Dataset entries

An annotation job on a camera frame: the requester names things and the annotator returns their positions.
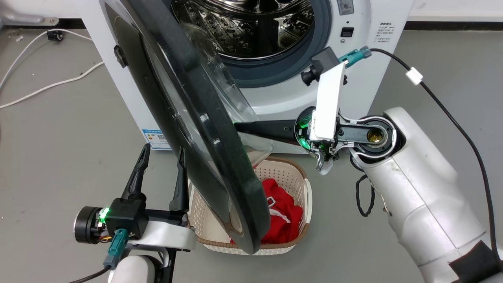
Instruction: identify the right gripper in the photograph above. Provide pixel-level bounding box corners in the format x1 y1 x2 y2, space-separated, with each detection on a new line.
233 62 347 176

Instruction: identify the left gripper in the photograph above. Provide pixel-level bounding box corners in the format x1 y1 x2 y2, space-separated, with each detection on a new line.
73 143 197 252

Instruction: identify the black round glass washer door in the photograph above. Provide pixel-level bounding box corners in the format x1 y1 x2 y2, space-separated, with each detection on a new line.
100 0 274 255

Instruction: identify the white front-load washing machine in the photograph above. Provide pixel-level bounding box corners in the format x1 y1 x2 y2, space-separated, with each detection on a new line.
75 0 415 154

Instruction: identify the grey rubber door gasket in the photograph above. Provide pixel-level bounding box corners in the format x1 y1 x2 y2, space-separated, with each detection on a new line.
212 0 333 88

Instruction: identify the colourful energy label sticker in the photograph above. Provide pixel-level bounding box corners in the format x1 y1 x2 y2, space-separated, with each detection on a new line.
142 129 172 151

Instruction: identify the cream perforated laundry basket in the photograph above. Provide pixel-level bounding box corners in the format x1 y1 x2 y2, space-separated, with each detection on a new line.
189 156 313 256

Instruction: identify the red garment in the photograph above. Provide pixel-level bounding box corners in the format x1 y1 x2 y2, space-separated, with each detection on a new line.
231 178 304 245

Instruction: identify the stainless steel washer drum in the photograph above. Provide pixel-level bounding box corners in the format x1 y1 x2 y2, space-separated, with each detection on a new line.
172 0 315 61

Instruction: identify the grey furniture base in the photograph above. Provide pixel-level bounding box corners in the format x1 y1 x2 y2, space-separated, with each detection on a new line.
0 0 60 28

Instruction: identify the left teal cable connector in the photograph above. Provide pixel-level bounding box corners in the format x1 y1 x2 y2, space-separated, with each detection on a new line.
103 229 130 270

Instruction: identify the teal cable connector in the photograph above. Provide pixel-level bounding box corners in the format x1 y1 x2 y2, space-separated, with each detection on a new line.
339 46 372 66
103 229 130 270

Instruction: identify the black braided cable loop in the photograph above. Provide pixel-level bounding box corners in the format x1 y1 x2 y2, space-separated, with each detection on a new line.
355 175 376 217

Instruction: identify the right teal cable connector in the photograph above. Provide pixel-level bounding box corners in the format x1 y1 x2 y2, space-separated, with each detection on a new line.
339 46 372 66

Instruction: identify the left black camera cable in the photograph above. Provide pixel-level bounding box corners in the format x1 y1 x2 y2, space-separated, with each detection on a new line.
67 265 112 283

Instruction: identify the black camera cable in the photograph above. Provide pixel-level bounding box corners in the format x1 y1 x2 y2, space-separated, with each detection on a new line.
369 48 503 262
67 265 112 283

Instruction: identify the white floor cable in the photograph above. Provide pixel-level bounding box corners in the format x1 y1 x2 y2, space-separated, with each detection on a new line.
0 29 95 92
0 61 105 110

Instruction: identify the white cable clip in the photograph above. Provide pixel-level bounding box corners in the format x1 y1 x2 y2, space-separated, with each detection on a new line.
406 67 423 85

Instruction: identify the right black camera cable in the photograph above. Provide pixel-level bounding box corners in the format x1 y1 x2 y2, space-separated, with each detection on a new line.
369 48 503 262

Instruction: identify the black velcro arm strap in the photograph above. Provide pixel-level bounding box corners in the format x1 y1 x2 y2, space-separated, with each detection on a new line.
448 241 503 283

§ **Exercise prompt**
Could the entries above be restated word for word, with the pictures left out?

§ **Problem solution**
An annotation job on a camera frame: the requester names things and the annotator returns their positions.
Instruction: identify the right gripper in the photograph above. Provide pixel-level bounding box corners in the format x1 y1 x2 y2, space-separated, with each detection on a new line.
233 62 347 176

Instruction: identify the left gripper in the photograph above. Provide pixel-level bounding box corners in the format x1 y1 x2 y2, space-separated, with each detection on a new line.
73 143 197 252

Instruction: identify the black round glass washer door in the photograph above. Provide pixel-level bounding box corners in the format x1 y1 x2 y2, space-separated, with each detection on a new line.
100 0 274 255

Instruction: identify the white front-load washing machine in the photograph above. Provide pixel-level bounding box corners in the format x1 y1 x2 y2, space-separated, with each detection on a new line.
75 0 415 154

Instruction: identify the grey rubber door gasket in the photograph above. Provide pixel-level bounding box corners in the format x1 y1 x2 y2, space-separated, with each detection on a new line.
212 0 333 88

Instruction: identify the colourful energy label sticker in the photograph above. Provide pixel-level bounding box corners in the format x1 y1 x2 y2, space-separated, with each detection on a new line.
142 129 172 151

Instruction: identify the cream perforated laundry basket in the photograph above. Provide pixel-level bounding box corners in the format x1 y1 x2 y2, space-separated, with each detection on a new line.
189 156 313 256

Instruction: identify the red garment in the photograph above. Provide pixel-level bounding box corners in the format x1 y1 x2 y2, space-separated, with each detection on a new line.
231 178 304 245

Instruction: identify the stainless steel washer drum in the photograph above. Provide pixel-level bounding box corners in the format x1 y1 x2 y2, space-separated, with each detection on a new line.
172 0 315 61

Instruction: identify the grey furniture base in the photograph above. Provide pixel-level bounding box corners in the format x1 y1 x2 y2, space-separated, with each detection on a new line.
0 0 60 28

Instruction: identify the left teal cable connector in the photograph above. Provide pixel-level bounding box corners in the format x1 y1 x2 y2, space-separated, with each detection on a new line.
103 229 130 270

Instruction: identify the teal cable connector in the photograph above. Provide pixel-level bounding box corners in the format x1 y1 x2 y2, space-separated, with each detection on a new line.
339 46 372 66
103 229 130 270

Instruction: identify the black braided cable loop in the photograph above. Provide pixel-level bounding box corners in the format x1 y1 x2 y2, space-separated, with each detection on a new line.
355 175 376 217

Instruction: identify the right teal cable connector in the photograph above. Provide pixel-level bounding box corners in the format x1 y1 x2 y2, space-separated, with each detection on a new line.
339 46 372 66

Instruction: identify the left black camera cable in the photograph above. Provide pixel-level bounding box corners in the format x1 y1 x2 y2, space-separated, with each detection on a new line.
67 265 112 283

Instruction: identify the black camera cable in the photograph above. Provide pixel-level bounding box corners in the format x1 y1 x2 y2, space-separated, with each detection on a new line.
369 48 503 262
67 265 112 283

Instruction: identify the white floor cable in the photograph above. Provide pixel-level bounding box corners in the format x1 y1 x2 y2, space-separated, with each detection on a new line.
0 29 95 92
0 61 105 110

Instruction: identify the white cable clip in the photograph above. Provide pixel-level bounding box corners in the format x1 y1 x2 y2, space-separated, with each detection on a new line.
406 67 423 85

Instruction: identify the right black camera cable in the photograph above. Provide pixel-level bounding box corners in the format x1 y1 x2 y2, space-separated, with each detection on a new line.
369 48 503 262

Instruction: identify the black velcro arm strap in the photograph above. Provide pixel-level bounding box corners in the format x1 y1 x2 y2, space-separated, with each detection on a new line.
448 241 503 283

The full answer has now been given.